Es un cuarteto dedicado a la música popular medieval, renacentista y barroca. Su propuesta se basa en interpretar canciones al estilo de los juglares

Por Mercedes Sanz • @JazzMercedes / Fotografías Archivo

Entran al escenario dos personajes vestidos de negro. Uno, de barba y con una pañoleta amarrada en la cabeza, dice: “¡Buenas tardes querido público!”. Seguidamente saca un papel y lee unas instrucciones. Su compañero, con un sombrero llamativo como medieval, lo interrumpe: “No había que leer eso”. “¿Ah no? responde aquel sorprendido. Con flauta y percusión, el dúo empieza a tocar una música instrumental.

Entran dos músicos más: una violinista con un sombrero en forma de cono, tipo de hechicera y el guitarrista con una gorra azul. Con ellos el grupo se completa. Es Ars Juglaris (Arte del Juglar en latín), una propuesta musical integrada por cuatro jóvenes formados en academias de música y en la Orquesta Barroca Simón Bolívar del Sistema.

“Bueno, empecé a estudiar violín en el Sistema, núcleo de Anzoátegui, soy de allá, y comencé desde los once años. Formo parte de la Orquesta de Música Barroca, y uno se enamora del período barroco hacia atrás. Entonces, creció mi interés por esta música, y Carlos me invitó a ser parte de este proyecto”, comenta Bárbara Stabilito, la violinista y también cantante. “Del grupo me gusta la forma cómo divulgamos, lo hacemos interactivo, es divertido, la gente no se aburre y se informa qué es lo que estamos haciendo. No es el formato normal al que estamos acostumbrados, que vamos a un concierto, nos sentamos, a veces nos dan un papel con el repertorio y ya. Con Ars Juglaris intentamos romper esa cuarta pared que hay en el escenario, al interactuar con el público, ellos a veces hacen preguntas, contamos historias reales de personajes, de dónde viene la música, de qué período, alguna anécdota de una pieza y es una experiencia distinta”, agrega Stabilito.

Desde el año 2021 Ars Juglaris viene haciendo presentaciones en distintos espacios. La idea fue de su fundador, el guitarrista Carlos Miguel Omaña, quien desde niño le ha llamado la atención el mundo medieval. Durante su estudio en la mencionada orquesta barroca es cuando conoce a Stabilito y a Jaime de Armas (flautista), y con Luis Armando Rangel (percusionista) ya tenía una amistad. “Todos mostramos inclinación por lo que es la música antigua, de 1750 hacia atrás. Nuestra idea es divulgar la música popular de esa época. De repente dicen Barroco y la gente piensa en Bach o en Vivaldi.
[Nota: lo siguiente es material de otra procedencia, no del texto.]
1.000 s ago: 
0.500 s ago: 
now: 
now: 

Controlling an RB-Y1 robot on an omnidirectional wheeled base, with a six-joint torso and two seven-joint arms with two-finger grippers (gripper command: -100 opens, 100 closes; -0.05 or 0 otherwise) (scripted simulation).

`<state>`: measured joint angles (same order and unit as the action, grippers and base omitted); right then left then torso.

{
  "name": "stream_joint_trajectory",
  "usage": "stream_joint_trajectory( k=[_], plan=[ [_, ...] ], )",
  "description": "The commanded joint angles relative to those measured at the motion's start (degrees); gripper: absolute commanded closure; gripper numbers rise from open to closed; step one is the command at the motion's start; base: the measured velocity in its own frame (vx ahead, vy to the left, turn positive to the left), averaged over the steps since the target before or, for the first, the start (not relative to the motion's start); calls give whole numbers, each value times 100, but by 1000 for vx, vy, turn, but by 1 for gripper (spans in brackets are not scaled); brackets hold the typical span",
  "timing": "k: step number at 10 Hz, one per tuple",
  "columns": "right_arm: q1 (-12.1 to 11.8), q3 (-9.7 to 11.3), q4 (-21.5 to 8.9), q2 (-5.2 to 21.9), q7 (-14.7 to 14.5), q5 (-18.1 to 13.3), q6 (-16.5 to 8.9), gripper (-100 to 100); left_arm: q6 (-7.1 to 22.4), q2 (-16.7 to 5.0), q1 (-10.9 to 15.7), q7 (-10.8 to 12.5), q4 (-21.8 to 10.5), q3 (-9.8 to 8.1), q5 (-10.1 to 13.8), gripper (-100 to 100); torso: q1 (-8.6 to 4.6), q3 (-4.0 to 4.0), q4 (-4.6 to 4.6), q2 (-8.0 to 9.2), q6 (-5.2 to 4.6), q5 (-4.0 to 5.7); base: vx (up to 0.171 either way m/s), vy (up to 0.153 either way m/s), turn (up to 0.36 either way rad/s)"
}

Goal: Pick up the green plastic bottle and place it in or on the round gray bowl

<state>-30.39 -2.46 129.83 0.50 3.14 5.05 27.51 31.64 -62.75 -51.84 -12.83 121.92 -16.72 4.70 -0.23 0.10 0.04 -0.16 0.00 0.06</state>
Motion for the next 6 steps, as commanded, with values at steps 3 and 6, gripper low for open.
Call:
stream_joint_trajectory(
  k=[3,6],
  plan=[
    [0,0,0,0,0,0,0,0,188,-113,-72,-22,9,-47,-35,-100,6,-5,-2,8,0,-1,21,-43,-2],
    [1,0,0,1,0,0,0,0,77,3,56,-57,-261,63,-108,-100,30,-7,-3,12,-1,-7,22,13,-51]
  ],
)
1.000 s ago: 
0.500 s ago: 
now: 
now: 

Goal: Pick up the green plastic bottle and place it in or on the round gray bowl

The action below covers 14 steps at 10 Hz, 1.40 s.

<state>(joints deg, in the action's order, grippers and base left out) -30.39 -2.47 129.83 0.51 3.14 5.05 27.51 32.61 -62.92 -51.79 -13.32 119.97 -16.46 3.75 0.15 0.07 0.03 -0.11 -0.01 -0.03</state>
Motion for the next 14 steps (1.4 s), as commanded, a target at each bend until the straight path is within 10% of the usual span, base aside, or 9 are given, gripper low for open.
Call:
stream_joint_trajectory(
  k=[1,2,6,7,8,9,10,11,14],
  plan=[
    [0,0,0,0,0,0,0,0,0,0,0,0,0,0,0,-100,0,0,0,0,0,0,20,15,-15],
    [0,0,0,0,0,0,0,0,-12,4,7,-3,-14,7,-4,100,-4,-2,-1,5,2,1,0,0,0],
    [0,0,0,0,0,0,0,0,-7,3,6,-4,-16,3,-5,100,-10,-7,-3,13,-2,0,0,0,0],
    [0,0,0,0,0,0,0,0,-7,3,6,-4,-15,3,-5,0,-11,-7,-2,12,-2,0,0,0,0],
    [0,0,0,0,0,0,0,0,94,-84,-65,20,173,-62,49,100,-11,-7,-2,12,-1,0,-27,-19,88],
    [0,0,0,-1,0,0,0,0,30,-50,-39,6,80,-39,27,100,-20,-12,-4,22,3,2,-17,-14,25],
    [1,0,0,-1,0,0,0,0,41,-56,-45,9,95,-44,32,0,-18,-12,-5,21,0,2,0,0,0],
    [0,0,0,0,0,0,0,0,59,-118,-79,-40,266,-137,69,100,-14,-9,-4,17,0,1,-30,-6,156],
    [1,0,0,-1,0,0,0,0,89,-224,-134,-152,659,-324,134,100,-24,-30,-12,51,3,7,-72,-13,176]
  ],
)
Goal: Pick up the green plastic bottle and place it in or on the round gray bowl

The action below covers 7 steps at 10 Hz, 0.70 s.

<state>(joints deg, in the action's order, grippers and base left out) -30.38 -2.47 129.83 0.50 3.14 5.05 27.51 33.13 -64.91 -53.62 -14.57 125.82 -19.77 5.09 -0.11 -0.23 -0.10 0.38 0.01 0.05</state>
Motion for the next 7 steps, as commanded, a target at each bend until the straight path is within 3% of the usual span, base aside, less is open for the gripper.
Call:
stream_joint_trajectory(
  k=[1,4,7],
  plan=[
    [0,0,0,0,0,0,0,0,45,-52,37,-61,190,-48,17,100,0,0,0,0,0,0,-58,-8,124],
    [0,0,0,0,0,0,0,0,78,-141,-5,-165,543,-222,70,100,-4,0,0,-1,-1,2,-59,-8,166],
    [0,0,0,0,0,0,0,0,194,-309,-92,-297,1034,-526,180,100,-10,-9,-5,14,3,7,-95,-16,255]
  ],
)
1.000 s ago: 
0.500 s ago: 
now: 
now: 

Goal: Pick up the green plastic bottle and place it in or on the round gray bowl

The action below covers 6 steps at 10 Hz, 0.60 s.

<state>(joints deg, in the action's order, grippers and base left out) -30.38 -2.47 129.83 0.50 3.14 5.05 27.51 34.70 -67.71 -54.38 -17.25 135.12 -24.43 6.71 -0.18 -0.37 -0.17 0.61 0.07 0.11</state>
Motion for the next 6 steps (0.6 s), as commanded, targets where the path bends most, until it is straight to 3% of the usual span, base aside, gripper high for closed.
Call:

En el caso de nosotros no hacemos esta música, sino la del mercado, de las fiestas, la que se hacía en una plaza medieval, en un castillo. ¿Cómo lo hacemos? Imitando en lo posible la figura del juglar, que era un malabarista, un músico, un mago, contador de chistes, que viajaba por los pueblos y se ganaba el dinero de esa manera. Nosotros somos cuatro juglares que en las presentaciones echamos un cuento. Es una forma divertida de presentar la música”, así resume Omaña lo que es Ars Juglaris.

“¡Ajá, tenemos una trivia para ustedes! El que adivine el nombre de este instrumento no se va a ganar nada”, dice el juglar con pañoleta en la cabeza (De Armas), mientras enseña un instrumento pequeño y alargado. El público se ríe pero no le responde. “Es una sawawa. Es una flauta guajira”, responde el otro músico (Rangel).

Y así en cada presentación hay intermedios donde el grupo cuenta alguna narración o anécdota relacionada con las canciones, compositores, lugares, épocas, y demás, acompañadas con varias dinámicas lúdicas. El público también participa en toda la performance del cuarteto. Con instrumentos tradicionales como oud (un tipo de laud), tambor de mar, guitarra barroca y otros, Ars Juglaris lleva al espectador a un recorrido musical por la antigüedad.